Task details: An exact copy of each line below is needed, with no images in it.
=== Available data ===
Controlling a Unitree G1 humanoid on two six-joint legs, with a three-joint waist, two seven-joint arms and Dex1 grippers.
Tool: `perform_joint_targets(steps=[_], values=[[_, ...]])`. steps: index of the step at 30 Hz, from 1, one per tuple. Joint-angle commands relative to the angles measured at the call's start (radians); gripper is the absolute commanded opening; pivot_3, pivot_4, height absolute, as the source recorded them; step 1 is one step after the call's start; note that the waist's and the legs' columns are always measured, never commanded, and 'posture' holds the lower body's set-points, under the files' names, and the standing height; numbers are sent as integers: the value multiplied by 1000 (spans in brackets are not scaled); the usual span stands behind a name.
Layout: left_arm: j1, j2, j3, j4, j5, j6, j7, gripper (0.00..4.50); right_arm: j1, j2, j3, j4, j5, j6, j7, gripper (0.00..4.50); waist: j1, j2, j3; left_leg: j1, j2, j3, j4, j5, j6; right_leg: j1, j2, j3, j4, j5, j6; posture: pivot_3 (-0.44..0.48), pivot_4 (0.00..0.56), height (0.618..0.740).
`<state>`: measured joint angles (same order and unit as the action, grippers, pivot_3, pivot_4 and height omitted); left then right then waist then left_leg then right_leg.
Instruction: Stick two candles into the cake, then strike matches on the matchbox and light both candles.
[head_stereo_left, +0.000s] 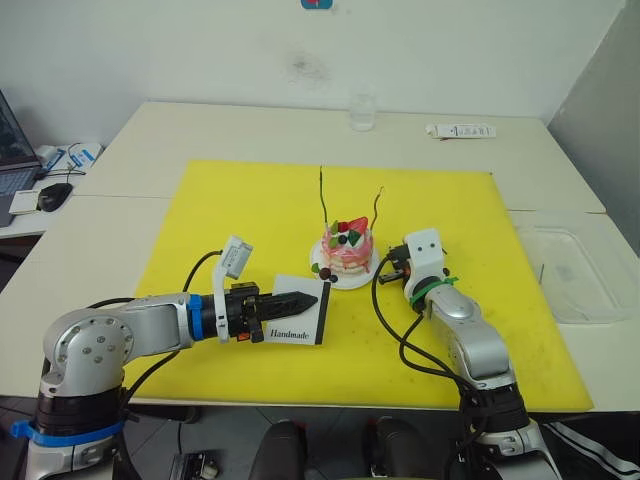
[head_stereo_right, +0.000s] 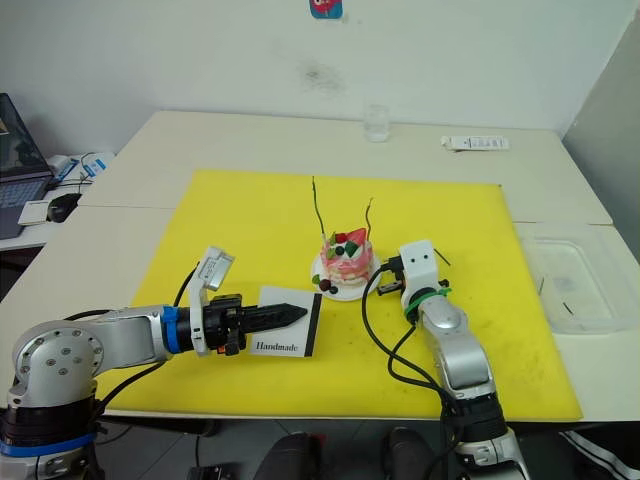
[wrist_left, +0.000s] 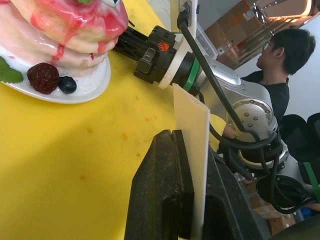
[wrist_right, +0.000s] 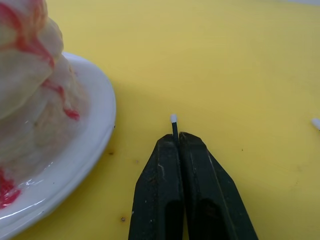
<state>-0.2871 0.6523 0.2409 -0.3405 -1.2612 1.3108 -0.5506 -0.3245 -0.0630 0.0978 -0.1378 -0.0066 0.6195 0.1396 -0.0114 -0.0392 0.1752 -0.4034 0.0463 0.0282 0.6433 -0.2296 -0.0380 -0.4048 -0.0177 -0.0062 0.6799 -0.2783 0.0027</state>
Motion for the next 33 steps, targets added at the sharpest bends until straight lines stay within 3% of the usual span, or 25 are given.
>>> perform_joint_targets(steps=[1,8,19,29,33], values=[[0,3,11,-17,-28,-19,3,0,-3,14,-17,-11,13,0,-15,48,-1,0,0,0,0,0,0,0,0,0,0,0,0,0,0,0,150,740],[5,1,8,-16,-35,-26,14,0,11,-13,-19,-135,57,71,33,48,-4,0,0,0,0,0,0,0,0,0,0,0,0,0,0,0,150,740],[6,-13,-9,-26,-58,-27,23,0,188,-235,-50,-478,176,279,199,48,-2,0,0,-1,0,-1,-1,0,0,-1,0,-1,-1,0,0,0,150,740],[-2,-17,-29,-21,-60,-28,20,0,284,-241,-51,-437,176,196,185,48,-5,0,0,0,0,0,-1,0,0,-1,0,0,-1,0,0,0,150,740],[0,-13,-33,-21,-59,-30,17,0,301,-247,-29,-403,166,138,188,1029,-5,0,0,-1,0,0,-1,0,0,-1,0,0,-1,0,0,0,150,740]])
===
Solution for this task:
Controlling a Unitree G1 humanoid on two six-joint legs, with a three-joint waist, two seven-joint arms and Dex1 grippers.
Tool: `perform_joint_targets(steps=[_], values=[[_, ...]])`. steps: index of the step at 30 Hz, from 1, one per tuple. Joint-angle commands relative to the angles measured at the call's start (radians); gripper is the absolute commanded opening; pivot_3, pivot_4, height absolute, as the source recorded them; step 1 is one step after the call's start; note that the waist's and the legs' columns are always measured, never commanded, and 'posture' holds the lower body's set-points, under the files' names, and the standing height; numbers are sent as integers: the value multiplied by 1000 (spans in brackets are not scaled); the usual span stands behind a name.
Layout: left_arm: j1, j2, j3, j4, j5, j6, j7, gripper (0.00..4.50); right_arm: j1, j2, j3, j4, j5, j6, j7, gripper (0.00..4.50); waist: j1, j2, j3; left_leg: j1, j2, j3, j4, j5, j6; right_leg: j1, j2, j3, j4, j5, j6; posture: pivot_3 (-0.44..0.48), pivot_4 (0.00..0.56), height (0.618..0.740).
`<state>`: measured joint angles (same order and unit as the action, grippers, pivot_3, pivot_4 and height omitted); left then right then waist then left_leg then right_leg.
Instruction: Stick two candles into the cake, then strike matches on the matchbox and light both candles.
[head_stereo_left, +0.000s] 
[head_stereo_right, +0.000s] 
[wrist_left, +0.000s] 
[wrist_right, +0.000s] 
<state>-0.2871 0.6523 0.2409 -0.3405 -1.2612 1.3108 -0.5506 -0.3245 -0.0630 0.0978 -0.1378 -0.0066 0.6195 0.1396 -0.0114 -0.0392 0.1752 -0.4034 0.0463 0.0282 0.6433 -0.2296 -0.0380 -0.4048 -0.0177 -0.0062 0.6799 -0.2783 0.0027</state>
Motion for the next 33 steps, targets added at the sharpest bends until straight lines stay within 3% of the usual span, or 25 are given.
>>> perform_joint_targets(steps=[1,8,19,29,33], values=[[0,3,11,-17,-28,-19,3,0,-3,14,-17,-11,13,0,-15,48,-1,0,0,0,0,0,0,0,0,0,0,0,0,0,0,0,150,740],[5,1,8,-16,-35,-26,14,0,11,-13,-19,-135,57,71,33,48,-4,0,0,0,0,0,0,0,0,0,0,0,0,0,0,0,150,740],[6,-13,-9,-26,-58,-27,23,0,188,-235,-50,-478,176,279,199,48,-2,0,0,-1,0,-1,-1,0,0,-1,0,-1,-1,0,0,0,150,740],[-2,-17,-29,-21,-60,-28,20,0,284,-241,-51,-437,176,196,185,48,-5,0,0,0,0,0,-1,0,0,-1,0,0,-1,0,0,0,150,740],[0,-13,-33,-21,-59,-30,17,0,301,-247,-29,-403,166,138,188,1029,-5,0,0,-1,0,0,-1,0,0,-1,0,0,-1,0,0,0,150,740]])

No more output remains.